Declan Ganley A Irlanda representa menos de 1% da população do bloco e apenas 1,3% do PIB europeu e é o único país membro da União Europeia obrigado pela Constituição a auscultar a vontade do povo sobre alterações aos tratados europeus. No recente referendo sobre o Tratado de Lisboa, que visa a reforma das instituições e dos processos de decisão europeus, mais de 53% dos irlandeses votaram “Não”, e puseram o bloco europeu à beira de um ataque de nervos. A Irlanda, desde que aderiu à CEE (1973) cresceu rapidamente.
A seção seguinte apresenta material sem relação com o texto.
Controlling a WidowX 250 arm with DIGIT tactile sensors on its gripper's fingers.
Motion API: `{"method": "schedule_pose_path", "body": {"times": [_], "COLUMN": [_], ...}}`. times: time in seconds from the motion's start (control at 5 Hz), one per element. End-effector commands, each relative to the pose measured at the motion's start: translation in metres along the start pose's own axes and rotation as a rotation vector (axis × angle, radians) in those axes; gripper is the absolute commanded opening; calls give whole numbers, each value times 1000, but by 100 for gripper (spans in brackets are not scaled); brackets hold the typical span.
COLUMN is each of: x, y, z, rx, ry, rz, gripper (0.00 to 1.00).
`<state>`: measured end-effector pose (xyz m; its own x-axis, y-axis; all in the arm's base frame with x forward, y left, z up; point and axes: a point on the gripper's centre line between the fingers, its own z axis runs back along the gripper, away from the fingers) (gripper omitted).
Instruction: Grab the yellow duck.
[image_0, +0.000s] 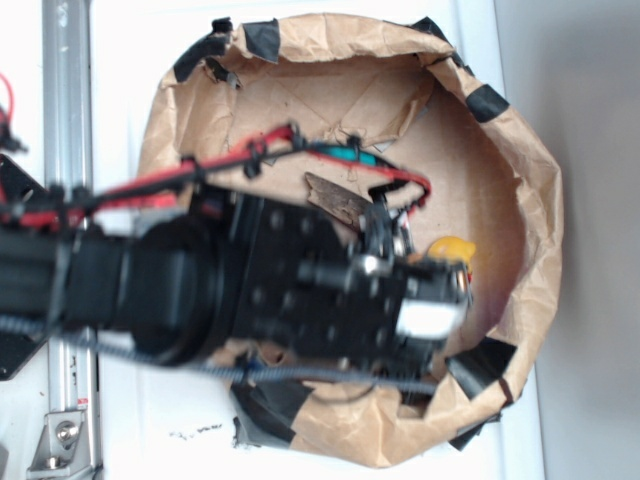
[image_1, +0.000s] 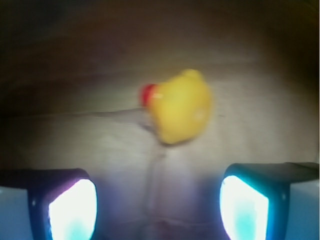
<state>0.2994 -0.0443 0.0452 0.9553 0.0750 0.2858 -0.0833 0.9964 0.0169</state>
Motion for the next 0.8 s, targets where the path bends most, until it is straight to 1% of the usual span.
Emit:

Em 2007, segundo o Banco Mundial, foi a 5.ª economia do mundo com melhor PIB per capita – USD 51 578,00. Porquê então, a recusa irlandesa? Vamos abordar a vertente menos conhecida: as implicações militares.
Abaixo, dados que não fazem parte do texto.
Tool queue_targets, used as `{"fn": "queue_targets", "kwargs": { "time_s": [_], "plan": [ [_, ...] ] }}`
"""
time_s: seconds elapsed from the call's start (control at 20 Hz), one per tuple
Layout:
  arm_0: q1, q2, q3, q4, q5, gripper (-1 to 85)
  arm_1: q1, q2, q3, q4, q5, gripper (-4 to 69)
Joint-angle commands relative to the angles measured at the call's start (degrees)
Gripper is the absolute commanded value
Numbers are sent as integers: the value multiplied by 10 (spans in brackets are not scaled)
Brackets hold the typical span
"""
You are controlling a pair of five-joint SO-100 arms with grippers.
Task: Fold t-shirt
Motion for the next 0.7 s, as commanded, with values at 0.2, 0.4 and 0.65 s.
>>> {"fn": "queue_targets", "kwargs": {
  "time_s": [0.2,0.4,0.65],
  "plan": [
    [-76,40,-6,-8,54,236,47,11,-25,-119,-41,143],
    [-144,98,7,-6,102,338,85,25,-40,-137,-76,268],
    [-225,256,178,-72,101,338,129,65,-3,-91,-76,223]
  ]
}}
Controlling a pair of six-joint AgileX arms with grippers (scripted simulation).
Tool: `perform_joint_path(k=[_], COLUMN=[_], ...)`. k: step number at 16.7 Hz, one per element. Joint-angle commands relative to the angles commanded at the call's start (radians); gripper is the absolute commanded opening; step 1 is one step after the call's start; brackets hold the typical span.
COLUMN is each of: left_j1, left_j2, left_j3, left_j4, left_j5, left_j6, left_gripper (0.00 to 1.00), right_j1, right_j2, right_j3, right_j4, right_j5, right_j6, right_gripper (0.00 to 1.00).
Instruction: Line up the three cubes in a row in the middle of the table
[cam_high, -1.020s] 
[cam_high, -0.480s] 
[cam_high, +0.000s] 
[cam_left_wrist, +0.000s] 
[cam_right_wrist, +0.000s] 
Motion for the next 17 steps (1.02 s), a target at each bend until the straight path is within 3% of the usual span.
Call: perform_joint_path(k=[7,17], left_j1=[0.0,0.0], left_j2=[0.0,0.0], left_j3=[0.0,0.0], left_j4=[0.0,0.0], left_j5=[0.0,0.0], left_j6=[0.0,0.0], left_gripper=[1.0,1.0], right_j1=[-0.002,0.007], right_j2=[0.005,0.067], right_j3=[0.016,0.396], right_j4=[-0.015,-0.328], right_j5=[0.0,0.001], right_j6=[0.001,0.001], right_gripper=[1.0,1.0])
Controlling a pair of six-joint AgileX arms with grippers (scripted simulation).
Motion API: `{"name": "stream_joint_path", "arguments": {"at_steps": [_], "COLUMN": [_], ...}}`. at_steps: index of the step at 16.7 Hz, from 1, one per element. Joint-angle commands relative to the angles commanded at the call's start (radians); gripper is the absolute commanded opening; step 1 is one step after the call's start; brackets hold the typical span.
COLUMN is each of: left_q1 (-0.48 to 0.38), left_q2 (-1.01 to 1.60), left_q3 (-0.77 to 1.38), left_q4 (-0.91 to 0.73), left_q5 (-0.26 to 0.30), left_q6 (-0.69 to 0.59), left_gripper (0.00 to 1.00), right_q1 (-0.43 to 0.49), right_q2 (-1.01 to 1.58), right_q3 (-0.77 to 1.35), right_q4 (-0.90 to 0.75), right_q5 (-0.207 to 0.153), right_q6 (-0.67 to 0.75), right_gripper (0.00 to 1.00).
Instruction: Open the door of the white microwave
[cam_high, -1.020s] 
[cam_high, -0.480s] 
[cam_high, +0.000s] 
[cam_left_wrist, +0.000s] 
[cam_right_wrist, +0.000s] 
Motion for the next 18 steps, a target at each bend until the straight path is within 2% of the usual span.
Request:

O “Senhor Não”, Declan Ganley, um influente empreendedor irlandês, teve um papel decisivo na minagem do Tratado de Lisboa. O “Irish Times” classificou-o como “misterioso fundador” do “Instituto Libertas” que terá arrecadado “donativos anónimos”, no valor de 1,3 milhões de euros, para combater o ‘Sim’. O jornal irlandês conotou-o com o complexo industrial-militar americano, através da sua empresa – Rivada Networks – fornecedora de equipamentos de comunicação ao exército dos EUA – . O deputado europeu Gay Mitchell, antes do referendo, lançou mesmo a suspeita de o “Libertas” ser apoiado pela CIA. O editor do jornal “The Dubliner”, Trevor White, também fez revelações na versão eletrónica do “Evening Herald” (09/06/2008). O “Libertas” nasceu em 2003. Ganley apresentou-o por escrito a meios americanos envolvidos na promoção de “acções militares” e de “fortes capacidades de defesa” para apoio da política externa dos EUA. Para White, Ganley é um feroz adversário de uma política externa e de defesa da UE. O empresário anti–Tratado de Lisboa, em 2003, afirmou: “Em lugar de tentar definir-se como contrapeso aos EUA, a nova Europa deve ser um parceiro igual e influenciar a nível mundial a disseminação da justiça e da liberdade.” A conclusão do jornalista irlandês foi a seguinte: “Se [o leitor] rejeita a ideia de que a Europa precisa de um exército poderoso ‘Libertas’ é o melhor argumento à sua disposição. A sua simples existência, para mim, significa que o Tratado de Lisboa conduzirá à criação de um exército europeu.” No site da Rivada Networks encontramos dados biográficos sobre Ganley, presidente-executivo (CEO) da empresa: “É consultor em ‘tecnologia e terrorismo’ do Clube de Madrid, um grupo internacional de chefes de governo. (…) Durante a presidência irlandesa da União Europeia [Maio, 2004], presidiu ao Fórum para o Debate da Constituição Europeia. (…) Forneceu recursos de comunicação ao exército americano após o furacão Katrina (…) É membro do Royal Institute of International Affairs [e] fundador-presidente do Instituto Libertas.” O vice-presidente da empresa é o contra-almirante estadunidense na reserva, Robert Duncan.